Spring has come and gone, and it’s time for me to share with you our 2019 summer garden!
Since we already had a nice sized plot from our spring garden, all we did to get it ready for summer was: cut down the spent crops, re-till the land, and clean up any weeds that were leftover. This took only one evening of work and then we were ready to sow some seeds.
Starting from Seed
For our summer garden, we returned to our local independent garden store to buy seeds. Instead of buying the commercial Botanical Interests seeds, we purchased the local Wyatt-Quarles seeds. They were much cheaper, around $0.75 per 1/4 oz of seeds bought.
Here is a listing of the seed varieties we bought for the summer season:
Cucumbers – Straight 8
Green Beans – Blue Lake Bush
Watermelon – Sugar Baby
Cantaloupe – Honey Dew
Zucchini – Black Beauty
Summer Squash – Yellow Crookneck
Almost all of them are from the cucurbita family, which grows well in summer heat!
The seeds were directly sown mid-May, and started sprouting in early June.
We planted the cucumbers and green beans in the first row. In the second row, we planted zucchini and yellow squash. The third row we planted cantaloupe and watermelon.
First Summer Sprouts – June 3
Overview +Bonus Cat! – June 18
Blooming Day Lily – June 20
Squash Coming in – June 27
Blooming Rose – July 3
Giant Zucchini! – July 9
More Zucchini – July 10
Squash Blossoms and Harvest – July 15 & 16
Cucumber and Squash Harvest – July 22
Cucumber-Pyramid AKA Cukamid! – August 3
The cukes I couldn’t grab last night – August 4
Evidence of a Garden Thief – August 4
What’s Growing in the Garden & Cucumber Harvest – August 10
Squash Issues – August 10
Lovely Sunflowers in the weeds – August 10
Garden Thief Strikes Again! Plus More Harvest – August 11
Results and Lessons Learned
Here is a summary of our summer 2019 garden successes and failures (or opportunities for growth):
- Organic growth – I’m not sure if the seeds we purchased were organic or not, but we did not use any pesticides during growth. We did not use commercial fertilizer for that matter either, just our own home-made compost.
- Automated watering – We kept the same automated watering system from spring, with a schedule of running for 10 minutes at 6AM, and again at 6PM.
- Amount harvested – here’s the estimated & quick rundown:
- 76 cucumbers
- 20 summer squash
- 8 giant zucchinis
- Harvest details: I didn’t keep count of each cucumber harvested but from the photos I took, I can see that I got at least 76 of them! That’s a lot of cucumber salads and pickles! Of course I ended up giving away many of them to friends, family, and coworkers. One even mentioned that I should sell them since they were so nice and fresh! The summer squash was fair, producing about 20 gourds. As for the zucchini, there were only about 8 very large ones harvested because I didn’t catch them while they were small enough to get a more prolific crop.
- Money savings – Of course due to the large harvest, we saved lots money on cucumbers. For one average cucumber, it would cost around $0.60 at our grocery store.
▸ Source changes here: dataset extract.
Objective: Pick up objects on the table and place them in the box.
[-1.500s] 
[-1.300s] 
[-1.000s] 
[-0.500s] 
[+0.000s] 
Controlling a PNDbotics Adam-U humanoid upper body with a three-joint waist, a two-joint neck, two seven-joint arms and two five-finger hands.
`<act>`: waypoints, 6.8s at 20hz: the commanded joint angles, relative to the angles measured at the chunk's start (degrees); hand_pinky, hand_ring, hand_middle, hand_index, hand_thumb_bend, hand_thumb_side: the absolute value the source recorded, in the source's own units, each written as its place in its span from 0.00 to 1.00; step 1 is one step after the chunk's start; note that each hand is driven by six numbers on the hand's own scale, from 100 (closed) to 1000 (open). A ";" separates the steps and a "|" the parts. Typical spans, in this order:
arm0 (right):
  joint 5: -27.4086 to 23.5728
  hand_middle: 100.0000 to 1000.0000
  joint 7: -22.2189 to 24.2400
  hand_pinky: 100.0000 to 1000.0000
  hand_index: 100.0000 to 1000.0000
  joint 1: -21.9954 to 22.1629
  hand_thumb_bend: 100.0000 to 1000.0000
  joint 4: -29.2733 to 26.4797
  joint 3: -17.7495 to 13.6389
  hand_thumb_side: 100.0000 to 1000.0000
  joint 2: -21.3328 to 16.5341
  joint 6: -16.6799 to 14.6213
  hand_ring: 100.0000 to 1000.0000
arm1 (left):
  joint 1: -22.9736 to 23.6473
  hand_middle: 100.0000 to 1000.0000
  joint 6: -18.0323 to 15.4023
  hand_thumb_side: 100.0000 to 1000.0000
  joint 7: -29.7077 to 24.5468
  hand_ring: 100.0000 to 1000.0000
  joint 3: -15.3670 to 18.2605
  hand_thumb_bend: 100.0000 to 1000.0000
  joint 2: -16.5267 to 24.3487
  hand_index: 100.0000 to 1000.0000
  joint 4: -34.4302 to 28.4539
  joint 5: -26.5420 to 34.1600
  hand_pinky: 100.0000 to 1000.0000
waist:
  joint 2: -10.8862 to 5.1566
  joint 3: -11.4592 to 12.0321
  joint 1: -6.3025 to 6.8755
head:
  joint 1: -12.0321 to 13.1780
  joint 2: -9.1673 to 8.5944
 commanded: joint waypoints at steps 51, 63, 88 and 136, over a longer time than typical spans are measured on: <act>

So if I were to buy 76 of them at that price, I would have to pay $45.60. I spent less than a dollar for the seeds used, and the rest is just our own labor to pick weeds and harvest the fruits.
Opportunities for Growth:
- Pests – The zucchini and the yellow crookneck squash ended up being victims of squash bugs and squash vine borers.
- Disease – The same zucchini and squash plants also fell victim to powdery mildew.
- Garden Thief – Although I don’t mind sharing, we had a visitor (raccoon? rabbit? deer?) who liked taking one giant bite out of our cucumbers and so we did not get our potential full harvest.
- Weeds – We did not effectively manage the weeds from the spring season, so it was even worse than before. You can tell by the pictures above how crowded it got. Of course this made the perfect hiding spot for small pests.
- Failed Crops – I’ve only seen immature cantaloupe and watermelon, so perhaps those still need time to mature. But the green beans were taken over by the cucumbers and weeds. I only got to pick and eat one pod!
What we’ll try next time:
- Use plastic sheets as mulch for our crops to combat pests and weeds.
- Companion planting to reduce pest issues: marigolds, nasturtium and radishes are good companions for the cucurbits.
- Switch the water schedule to only run in the AM to keep our crop’s leaves dry at night, to prevent powdery mildew.
- Increase the space between plantings, giving each crop enough room to grow.
- Use a trellis for the cucumbers and maybe also the zucchini.
- Build an exterior fence for the garden to protect from larger garden thieves.
- Pay more attention and pick the crops sooner! Ultimately, we had a lot of overgrown vegetables because of this. Despite not all of the cucumbers I harvested being small, picture perfect, dark green ones, they were still good and we used them all up so it’s not a complete failure.